Do they know something that you should? Here’s a rundown of the advice some of the defectors gave their clients last week:

* Shearson’s Garzarelli: Well known as one of Wall Street’s staunchest bulls all through 1991, New York-based Garzarelli now is officially neutral on stocks. She’s guided by 13 market indicators that she fashions into an index. Last week, when that index slid to 63% from 79%, Garzarelli turned cautious.

The biggest drag on her index, Garzarelli said, was a sharp drop in the cash levels of stock mutual funds. Cash as a percentage of stock fund managers’ portfolios was a record low 4.1% at the beginning of March--meaning that of every $1 in fund assets, only 4.1 cents was cash available to buy additional stocks. The rest was already invested.

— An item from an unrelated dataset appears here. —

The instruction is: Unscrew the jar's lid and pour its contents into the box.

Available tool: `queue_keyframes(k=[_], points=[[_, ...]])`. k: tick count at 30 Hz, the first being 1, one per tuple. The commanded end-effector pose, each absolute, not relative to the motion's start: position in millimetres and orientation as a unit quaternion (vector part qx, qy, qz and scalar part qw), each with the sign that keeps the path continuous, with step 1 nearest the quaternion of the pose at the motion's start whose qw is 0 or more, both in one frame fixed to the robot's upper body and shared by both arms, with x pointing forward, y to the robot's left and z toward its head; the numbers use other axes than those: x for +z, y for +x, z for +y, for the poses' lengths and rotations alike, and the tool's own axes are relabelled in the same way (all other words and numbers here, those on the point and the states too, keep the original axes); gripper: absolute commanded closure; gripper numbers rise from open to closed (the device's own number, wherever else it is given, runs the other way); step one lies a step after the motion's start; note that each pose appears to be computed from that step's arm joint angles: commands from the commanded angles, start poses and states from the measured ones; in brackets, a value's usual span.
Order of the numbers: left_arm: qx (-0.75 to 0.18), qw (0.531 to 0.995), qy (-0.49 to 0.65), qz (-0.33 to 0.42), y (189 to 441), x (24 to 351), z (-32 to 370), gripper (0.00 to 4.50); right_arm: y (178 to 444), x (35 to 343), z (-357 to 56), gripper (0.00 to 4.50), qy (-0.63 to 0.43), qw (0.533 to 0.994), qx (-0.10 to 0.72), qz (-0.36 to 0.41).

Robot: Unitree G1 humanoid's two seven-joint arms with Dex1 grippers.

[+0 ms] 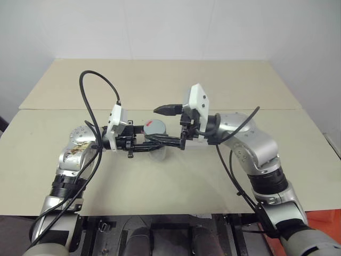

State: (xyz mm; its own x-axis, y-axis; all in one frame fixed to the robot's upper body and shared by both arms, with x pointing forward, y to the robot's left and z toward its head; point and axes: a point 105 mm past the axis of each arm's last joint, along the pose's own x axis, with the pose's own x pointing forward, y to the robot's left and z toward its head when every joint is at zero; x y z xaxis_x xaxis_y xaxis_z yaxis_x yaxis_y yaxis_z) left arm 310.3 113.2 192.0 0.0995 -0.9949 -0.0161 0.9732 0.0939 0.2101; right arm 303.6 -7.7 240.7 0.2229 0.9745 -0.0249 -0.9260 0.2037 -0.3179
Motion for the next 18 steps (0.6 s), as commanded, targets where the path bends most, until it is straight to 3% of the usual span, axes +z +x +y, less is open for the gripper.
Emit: queue_keyframes(k=[1, 18], points=[[-0.674, 0.727, 0.099, -0.085, 306, 203, 113, 2.47, 306, 253, -23, 0.02, -0.138, 0.785, 0.593, -0.114], [-0.675, 0.726, 0.099, -0.086, 306, 203, 112, 2.47, 305, 249, -43, 0.02, -0.144, 0.794, 0.581, -0.106]])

Cash is the fuel that keeps a bull market moving, of course. Garzarelli figures that there isn’t enough around to guarantee higher stock prices soon. “Since 1966, there has been only one period (1972) when the stock market continued to advance after cash levels fell to such lows,” she said.

* No-Load Mutual Fund Selections’ McKee: Bullish since January, 1991, McKee changed his outlook to bearish when the Dow Jones industrial average failed to hold above 3,200 in last week’s plunge. The Dow fell a total of 94 points last Tuesday and Wednesday, closing at 3,181.35 on Wednesday before rebounding Thursday and Friday to finish the week at 3,255.37.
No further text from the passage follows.